Hit and miss are closer together than you might think. A story from the reality of preventive maintenance.

Preventive maintenance is the holy grail of data analytics. But in the same way that the holy grail is something that is impossible to find, achieving a 100% fault detection rate for preventive maintenance is also impossible. This is a matter of statistics.

With this in mind, we want to be transparent about what is possible in the preventive maintenance field using 10-minute SCADA data (the hit) and what is not (the miss).

Together with our customer ImWind, we want to share a true story about such a scenario.

The application i4SEE Heat monitors and simulates multiple temperatures within the wind turbine, including the main bearing temperatures.

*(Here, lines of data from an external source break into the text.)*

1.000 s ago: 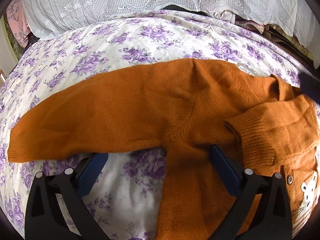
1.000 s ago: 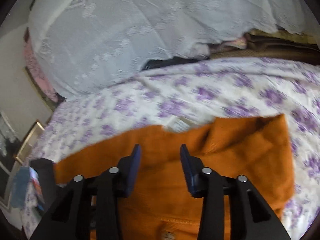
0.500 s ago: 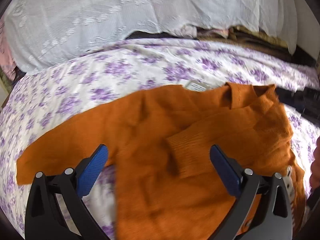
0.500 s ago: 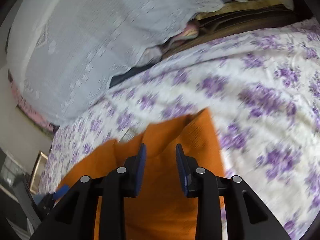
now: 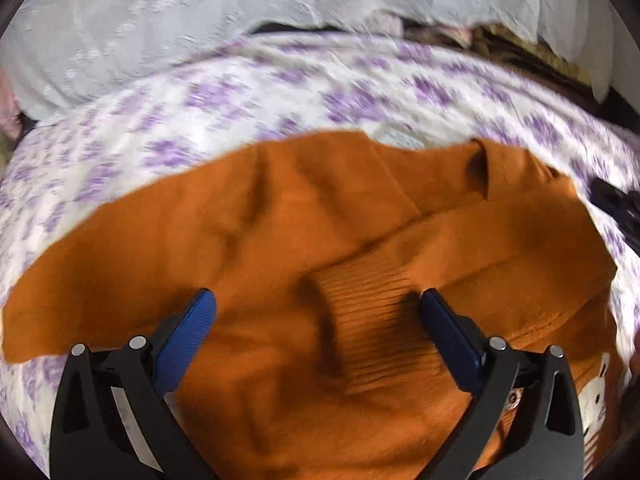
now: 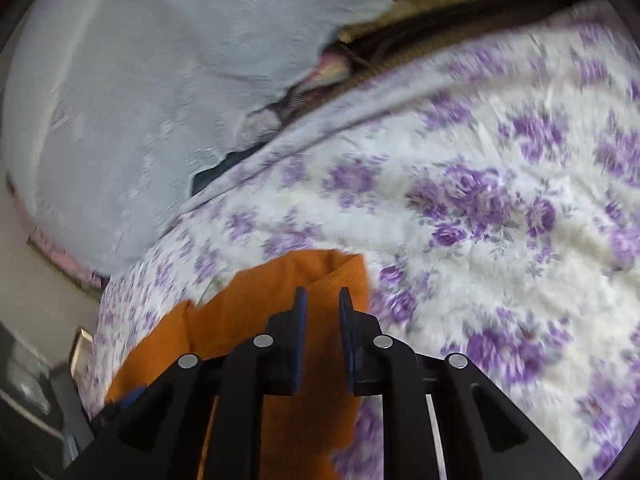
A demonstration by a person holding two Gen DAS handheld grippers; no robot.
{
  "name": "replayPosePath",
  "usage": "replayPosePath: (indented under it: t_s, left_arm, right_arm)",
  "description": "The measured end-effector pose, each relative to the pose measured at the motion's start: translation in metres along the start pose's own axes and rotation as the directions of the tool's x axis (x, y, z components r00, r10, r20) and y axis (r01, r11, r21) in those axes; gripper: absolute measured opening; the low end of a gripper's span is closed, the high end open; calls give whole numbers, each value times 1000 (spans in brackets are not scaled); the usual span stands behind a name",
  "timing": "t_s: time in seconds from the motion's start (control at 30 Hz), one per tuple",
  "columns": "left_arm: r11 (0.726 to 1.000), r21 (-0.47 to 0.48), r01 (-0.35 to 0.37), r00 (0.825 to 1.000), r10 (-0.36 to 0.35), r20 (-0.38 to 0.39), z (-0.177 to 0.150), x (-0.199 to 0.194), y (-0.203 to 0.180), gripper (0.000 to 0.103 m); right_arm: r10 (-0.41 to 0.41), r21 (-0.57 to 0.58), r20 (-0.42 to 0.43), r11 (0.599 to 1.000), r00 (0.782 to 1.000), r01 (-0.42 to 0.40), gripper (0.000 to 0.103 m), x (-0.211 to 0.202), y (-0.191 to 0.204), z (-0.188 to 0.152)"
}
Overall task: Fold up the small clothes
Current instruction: 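Open the right tool to release the sleeve onto the body, then grasp the other sleeve cuff with the left tool and lift it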
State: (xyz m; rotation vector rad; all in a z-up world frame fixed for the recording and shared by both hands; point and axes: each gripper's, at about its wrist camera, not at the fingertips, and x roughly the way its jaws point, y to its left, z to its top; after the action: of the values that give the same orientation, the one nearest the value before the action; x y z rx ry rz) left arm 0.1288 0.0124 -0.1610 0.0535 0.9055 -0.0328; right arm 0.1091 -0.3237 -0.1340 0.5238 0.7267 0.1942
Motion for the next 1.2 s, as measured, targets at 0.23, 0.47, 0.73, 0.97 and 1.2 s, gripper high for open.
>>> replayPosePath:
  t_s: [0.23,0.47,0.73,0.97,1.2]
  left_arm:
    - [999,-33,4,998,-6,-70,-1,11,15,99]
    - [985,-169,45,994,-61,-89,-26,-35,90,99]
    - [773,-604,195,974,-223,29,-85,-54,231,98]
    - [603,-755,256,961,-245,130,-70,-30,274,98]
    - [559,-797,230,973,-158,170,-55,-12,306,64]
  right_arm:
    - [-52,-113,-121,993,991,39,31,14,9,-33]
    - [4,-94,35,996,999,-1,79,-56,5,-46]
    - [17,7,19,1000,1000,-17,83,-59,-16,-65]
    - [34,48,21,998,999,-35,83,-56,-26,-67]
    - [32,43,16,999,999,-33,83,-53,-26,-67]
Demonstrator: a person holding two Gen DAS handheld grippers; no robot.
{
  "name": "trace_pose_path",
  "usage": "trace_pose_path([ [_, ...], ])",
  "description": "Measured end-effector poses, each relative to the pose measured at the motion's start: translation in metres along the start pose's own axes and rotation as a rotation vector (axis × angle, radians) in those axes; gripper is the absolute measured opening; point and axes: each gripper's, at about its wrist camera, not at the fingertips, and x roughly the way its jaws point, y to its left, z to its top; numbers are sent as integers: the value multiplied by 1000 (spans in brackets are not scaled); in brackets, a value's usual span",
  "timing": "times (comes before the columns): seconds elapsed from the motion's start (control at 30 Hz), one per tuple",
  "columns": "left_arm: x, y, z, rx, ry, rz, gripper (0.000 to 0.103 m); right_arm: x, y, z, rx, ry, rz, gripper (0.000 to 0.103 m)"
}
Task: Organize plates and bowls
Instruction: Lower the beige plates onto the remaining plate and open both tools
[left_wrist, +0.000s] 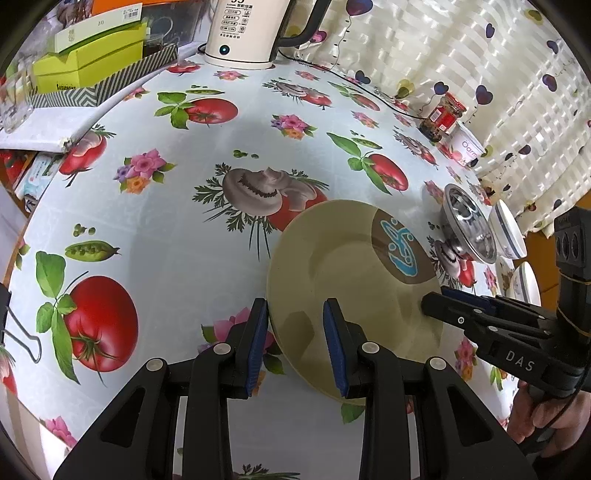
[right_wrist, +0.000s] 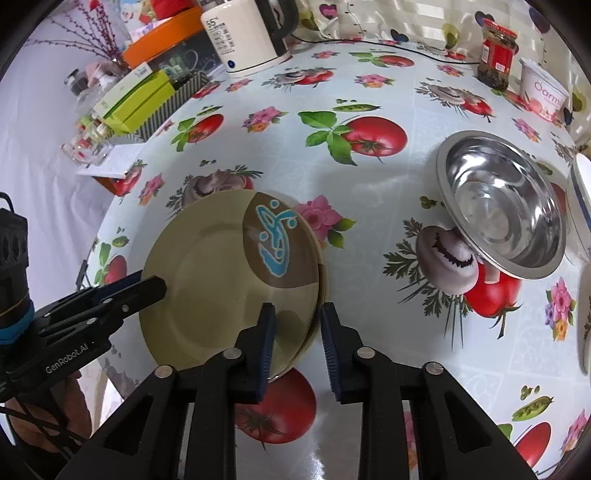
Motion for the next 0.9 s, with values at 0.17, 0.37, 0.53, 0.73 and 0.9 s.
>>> trace_pose_path([
  [0.17, -5, 5, 0, -11, -11, 8, 31, -2, -4, -1, 15, -7, 12, 23],
  [0.37, -21, -2, 4, 2, -52, 1, 32, -19, -5, -6, 14, -40, 4, 23],
  [0.53, -35, -20, 9, 49, -91, -4, 31, -42, -3, -11, -4, -100, -10, 24],
  [0.73, -42, -47, 13, 113, -122, -6, 32, -71, -9, -20, -2, -169, -28, 24],
  [0.9, -49, -70, 11, 171, -141, -14, 31, -95, -16, -29, 10, -222, -41, 24],
])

Even though the ImWind fleet is monitored using i4SEE Heat, a main bearing failed without any prior indication. Why is i4SEE so sure about that? This is due to the continuous improvement process that is embedded in everything we do at i4SEE. In this case a deep investigation was automatically triggered.

We looked at every detail and every SCADA signal, to check for any patterns that were abnormal before the breakdown. Additionally, we checked through all event logs, service reports and other activities on site and confirmed that prior to the failure, there was no indication of any abnormal behavior.

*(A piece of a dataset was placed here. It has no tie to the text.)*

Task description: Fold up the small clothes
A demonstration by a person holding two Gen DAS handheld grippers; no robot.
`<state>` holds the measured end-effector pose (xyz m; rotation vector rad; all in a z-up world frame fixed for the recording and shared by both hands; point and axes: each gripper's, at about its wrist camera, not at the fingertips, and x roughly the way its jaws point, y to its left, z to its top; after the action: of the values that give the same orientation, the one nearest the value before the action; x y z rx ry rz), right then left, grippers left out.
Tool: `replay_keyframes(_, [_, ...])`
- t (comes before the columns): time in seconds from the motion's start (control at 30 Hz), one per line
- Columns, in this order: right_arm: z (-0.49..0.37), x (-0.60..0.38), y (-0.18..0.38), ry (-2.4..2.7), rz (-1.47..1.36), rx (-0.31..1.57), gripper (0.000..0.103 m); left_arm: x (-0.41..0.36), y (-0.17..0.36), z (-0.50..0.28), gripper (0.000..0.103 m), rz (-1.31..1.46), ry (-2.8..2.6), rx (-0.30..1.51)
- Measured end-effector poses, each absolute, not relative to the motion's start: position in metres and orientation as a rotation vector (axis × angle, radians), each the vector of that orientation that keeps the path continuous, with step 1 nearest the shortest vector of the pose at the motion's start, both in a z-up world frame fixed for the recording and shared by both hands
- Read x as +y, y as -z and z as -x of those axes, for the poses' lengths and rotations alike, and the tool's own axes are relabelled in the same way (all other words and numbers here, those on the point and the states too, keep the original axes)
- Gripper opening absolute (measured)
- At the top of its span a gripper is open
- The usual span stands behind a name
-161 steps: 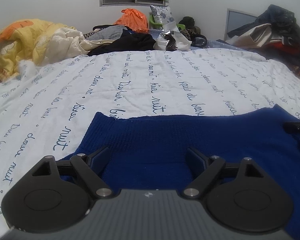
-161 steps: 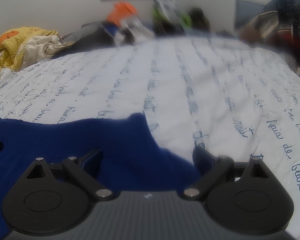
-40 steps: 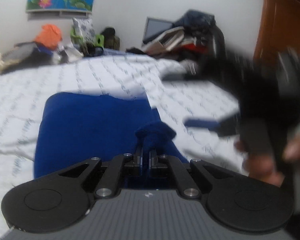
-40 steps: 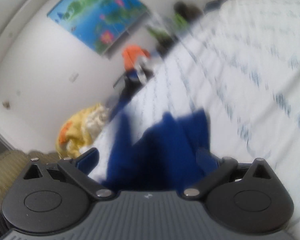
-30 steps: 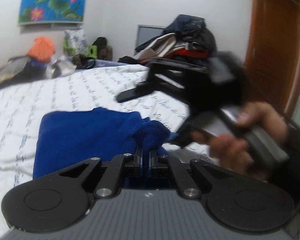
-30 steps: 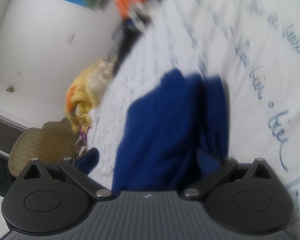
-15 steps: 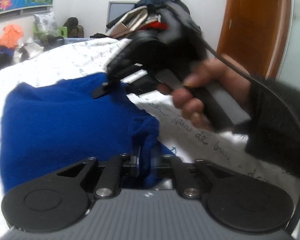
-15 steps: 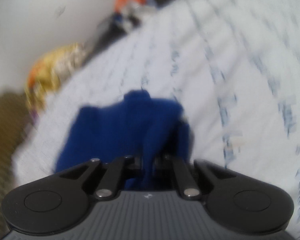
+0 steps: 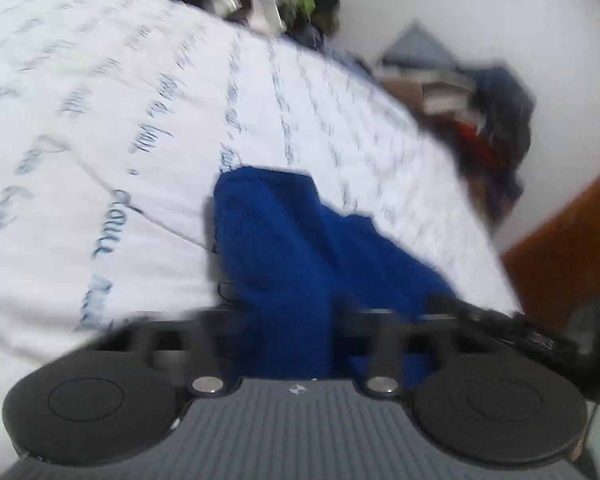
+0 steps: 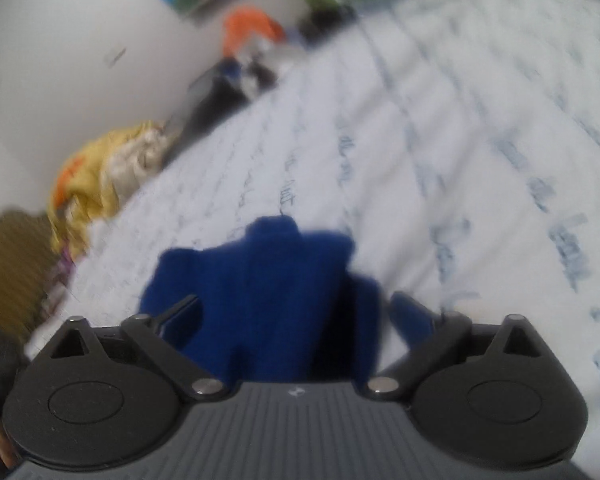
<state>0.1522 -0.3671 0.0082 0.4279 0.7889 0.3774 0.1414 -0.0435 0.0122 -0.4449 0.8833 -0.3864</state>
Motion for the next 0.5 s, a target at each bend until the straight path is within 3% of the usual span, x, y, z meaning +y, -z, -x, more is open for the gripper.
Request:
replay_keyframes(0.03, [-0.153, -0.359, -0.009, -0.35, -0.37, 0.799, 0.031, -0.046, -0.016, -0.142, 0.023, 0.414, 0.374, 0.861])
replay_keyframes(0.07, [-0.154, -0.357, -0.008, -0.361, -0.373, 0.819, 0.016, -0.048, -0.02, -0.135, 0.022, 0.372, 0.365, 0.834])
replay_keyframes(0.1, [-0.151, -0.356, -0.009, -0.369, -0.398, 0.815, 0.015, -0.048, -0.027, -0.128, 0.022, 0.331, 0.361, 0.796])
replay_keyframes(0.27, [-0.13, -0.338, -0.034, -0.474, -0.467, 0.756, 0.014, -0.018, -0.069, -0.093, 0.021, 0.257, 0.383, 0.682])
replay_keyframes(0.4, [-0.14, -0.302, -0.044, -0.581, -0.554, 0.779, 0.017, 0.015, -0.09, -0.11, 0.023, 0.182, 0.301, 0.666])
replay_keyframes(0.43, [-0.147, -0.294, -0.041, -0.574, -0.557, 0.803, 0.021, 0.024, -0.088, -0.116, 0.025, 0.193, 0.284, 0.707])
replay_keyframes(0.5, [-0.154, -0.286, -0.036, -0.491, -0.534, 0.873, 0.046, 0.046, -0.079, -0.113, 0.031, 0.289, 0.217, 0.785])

This might show the limitations of using only SCADA-based condition monitoring or it may indicate a rapid breakdown of the bearing without any measurable indicators in advance. Maybe such events could be spotted in future with additional sensors, but the business case needs to be checked carefully. It should be recognized that the closer you want to be to 100% detection rate, the higher the overall cost of your monitoring strategies.

One thing is certain, ImWind and i4SEE aim to make sure that nothing is overlooked using the available data. In the case in question, it was confirmed by both ImWind and i4SEE that this requirement had been satisfied. Therefore, although the fault could not be detected in advance, we are confident that no amount of time-consuming manual analysis work could have foreseen this event. All available data was used to its maximum potential as part of an automated, scalable and cost-effective analysis.

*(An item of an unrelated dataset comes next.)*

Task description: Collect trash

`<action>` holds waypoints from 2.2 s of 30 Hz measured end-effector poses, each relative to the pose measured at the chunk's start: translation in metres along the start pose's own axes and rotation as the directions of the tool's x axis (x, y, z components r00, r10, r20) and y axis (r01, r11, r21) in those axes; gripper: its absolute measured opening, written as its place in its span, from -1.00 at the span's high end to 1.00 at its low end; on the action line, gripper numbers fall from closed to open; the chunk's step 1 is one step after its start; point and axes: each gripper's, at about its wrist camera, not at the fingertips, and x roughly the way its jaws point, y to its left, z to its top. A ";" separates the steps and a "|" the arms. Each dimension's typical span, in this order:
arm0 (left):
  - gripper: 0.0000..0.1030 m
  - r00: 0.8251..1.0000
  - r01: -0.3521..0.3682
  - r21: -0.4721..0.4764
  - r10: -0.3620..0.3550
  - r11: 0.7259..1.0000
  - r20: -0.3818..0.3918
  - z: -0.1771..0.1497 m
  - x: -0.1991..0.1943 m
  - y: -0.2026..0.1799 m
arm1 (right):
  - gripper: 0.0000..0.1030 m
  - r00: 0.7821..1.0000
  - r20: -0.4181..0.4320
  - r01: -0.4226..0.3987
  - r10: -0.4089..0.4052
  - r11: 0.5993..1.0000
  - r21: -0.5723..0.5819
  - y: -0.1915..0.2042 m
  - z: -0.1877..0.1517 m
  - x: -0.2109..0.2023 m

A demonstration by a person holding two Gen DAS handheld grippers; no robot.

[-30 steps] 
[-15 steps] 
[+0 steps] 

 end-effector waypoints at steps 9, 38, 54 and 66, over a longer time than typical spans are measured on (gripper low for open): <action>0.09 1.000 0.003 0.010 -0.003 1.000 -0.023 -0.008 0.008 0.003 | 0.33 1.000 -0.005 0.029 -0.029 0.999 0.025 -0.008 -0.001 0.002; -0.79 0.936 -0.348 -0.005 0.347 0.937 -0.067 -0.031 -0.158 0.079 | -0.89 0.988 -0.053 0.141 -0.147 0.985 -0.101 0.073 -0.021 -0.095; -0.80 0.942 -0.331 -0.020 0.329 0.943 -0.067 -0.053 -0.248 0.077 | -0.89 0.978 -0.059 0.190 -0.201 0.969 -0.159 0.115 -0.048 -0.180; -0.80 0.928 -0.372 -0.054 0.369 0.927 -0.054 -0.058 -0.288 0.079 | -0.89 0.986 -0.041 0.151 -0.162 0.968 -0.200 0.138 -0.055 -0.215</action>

Furthermore, there are also plenty of positive cases and interesting findings to share. By using i4SEE Heat™ to monitor its portfolio, ImWind is constantly supported in the detection of abnormalities in temperature signals and can address them with their maintenance providers in a precise and efficient way. Even with ImWind’s full-service contract approach, the service partner appreciates valuable insights. Issues such as temperature abnormalities on auxiliary transformers, can be repaired by the maintenance teams before a costly downtime and revenue reduction occurs for both the service partner and ImWind.

This is why Christian Felling from ImWind states: “The i4SEE applications provide wind turbine operators with value at many levels, in good times and in bad”.